Mrs. Mac’s Kitchen, Key Largo
You can’t miss the glowing neon sign advertising the award-winning Key lime pie at Mrs. Mac’s Kitchen as you drive down U.S. Highway 1 in Key Largo. Featured on PBS’s Flavors of the Florida Keys and Check Please as well as in Cosmopolitan and Travel + Leisure magazines, their silky pie is more on the sweet side. Perfect for a hot tropical day, they serve a cold version more similar to an ice cream pie in texture. The recipe, in use since 1976, was handed down from the original owner’s mother, who is the namesake of the restaurant. They bake their pies daily, using a graham cracker crust for the base and a fresh whipped cream topping. Hungry patrons savor about 200 slices a day, and the restaurant mails an average 300 pies per year to devotees around the country. Now with a second location, also in Key Largo, Mrs. Mac’s makes it easy to stop for a slice on the way south to Key West and north back to the mainland.

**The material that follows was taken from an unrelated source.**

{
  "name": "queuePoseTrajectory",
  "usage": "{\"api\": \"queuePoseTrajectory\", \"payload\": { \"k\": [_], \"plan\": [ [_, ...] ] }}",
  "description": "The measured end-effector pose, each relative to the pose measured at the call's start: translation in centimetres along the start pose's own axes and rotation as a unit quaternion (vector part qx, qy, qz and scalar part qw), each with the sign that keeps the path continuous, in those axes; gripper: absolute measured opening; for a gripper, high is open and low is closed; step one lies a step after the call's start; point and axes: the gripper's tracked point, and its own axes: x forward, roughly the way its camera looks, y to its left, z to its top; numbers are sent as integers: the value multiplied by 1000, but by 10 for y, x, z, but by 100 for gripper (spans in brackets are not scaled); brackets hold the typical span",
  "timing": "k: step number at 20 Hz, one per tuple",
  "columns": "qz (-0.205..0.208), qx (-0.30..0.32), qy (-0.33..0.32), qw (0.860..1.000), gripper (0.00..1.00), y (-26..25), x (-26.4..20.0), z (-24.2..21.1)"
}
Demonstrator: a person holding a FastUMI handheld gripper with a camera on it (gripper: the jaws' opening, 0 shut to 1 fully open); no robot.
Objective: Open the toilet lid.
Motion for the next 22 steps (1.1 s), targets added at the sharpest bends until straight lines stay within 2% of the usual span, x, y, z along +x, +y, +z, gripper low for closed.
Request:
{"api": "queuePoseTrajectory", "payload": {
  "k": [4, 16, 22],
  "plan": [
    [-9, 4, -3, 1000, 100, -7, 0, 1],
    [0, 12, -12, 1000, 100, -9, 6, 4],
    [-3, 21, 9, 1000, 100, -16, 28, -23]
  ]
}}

MA’s Fish Camp, Islamorada
At MA’s Fish Camp, Barbara Cockerham bakes Key lime pies daily in small batches. A Keys resident for over 48 years, she remembers the joy of watching her mother baking and aims to invoke that same nostalgia in the diner. She uses the meringue topping in the spirit of tradition, but each slice also comes with a dollop of fresh whipped cream. The meringue is so delicate that the pies have to be kept at eight degrees until sliced up and served on a cold plate. The tart filling is the consistency of a chilled stick of butter and layers nicely with the nutty graham cracker crust. During the high season, Cockerham makes at most 15 pies a day, so make sure you put your orders in early. They’ve been known to run out. MA’s doesn’t ship their pies, so you’ll have to make the trip to taste her delicious creations in person.
Kermit’s Key West Key Lime Shoppe, Key West
The pie at Kermit’s Key Lime Shop in Key West has garnered national attention with spots on Food Network’s America’s Best Sweets and Pie Paradise. Cooked up by Kermit Carpenter, who has been using his grandmother’s recipe for over 25 years, his Key lime pie has a clean, refreshing taste. Carpenter, decked out in his trademark green toque, even showed TV host Al Roker how to make a Key lime pie live on the Today Show. People flock to the Elizabeth Street store to try their specialty: Key lime pie slices dipped in a dark Belgian chocolate and frozen on a stick. Since the chocolate is not too sweet, it provides a nice contrast to the pucker-inducing pie. The store also features more than 125 products made with Key limes from cookies to soaps. Spend some time at the tasting station sampling sauces and jams like Chipotle Key Lime Barbecue Sauce or Key Lime Jalapeno Pepper Jelly.
Blue Heaven, Key West
Meringue lovers will be in, well, heaven at the funky Blue Heaven Restaurant in Key West’s historic Bahama Village. Featured most recently on Travel Channel’s Bizarre Foods with Andrew Zimmern, their mile-high topping is whipped into tall airy peaks and valleys and lightly tanned in the oven. Country crooner Kenny Chesney loves it so much that he flew his grandmother from Tennessee just to have a slice. Since 1994, owner Richard Hatch has based the recipe on his mother’s classic lemon meringue pie. The limes are fresh-squeezed for each pie, and they go through about a case each day. Blue Heaven also wins the contest for best atmosphere. Their private courtyard (once home to Hemingway’s boxing matches) is filled with roaming chickens and lounging cats soaking in the sun. Grab a seat outdoors under the shaded canopy of the gumbo-limbo tree and prepare to be wowed.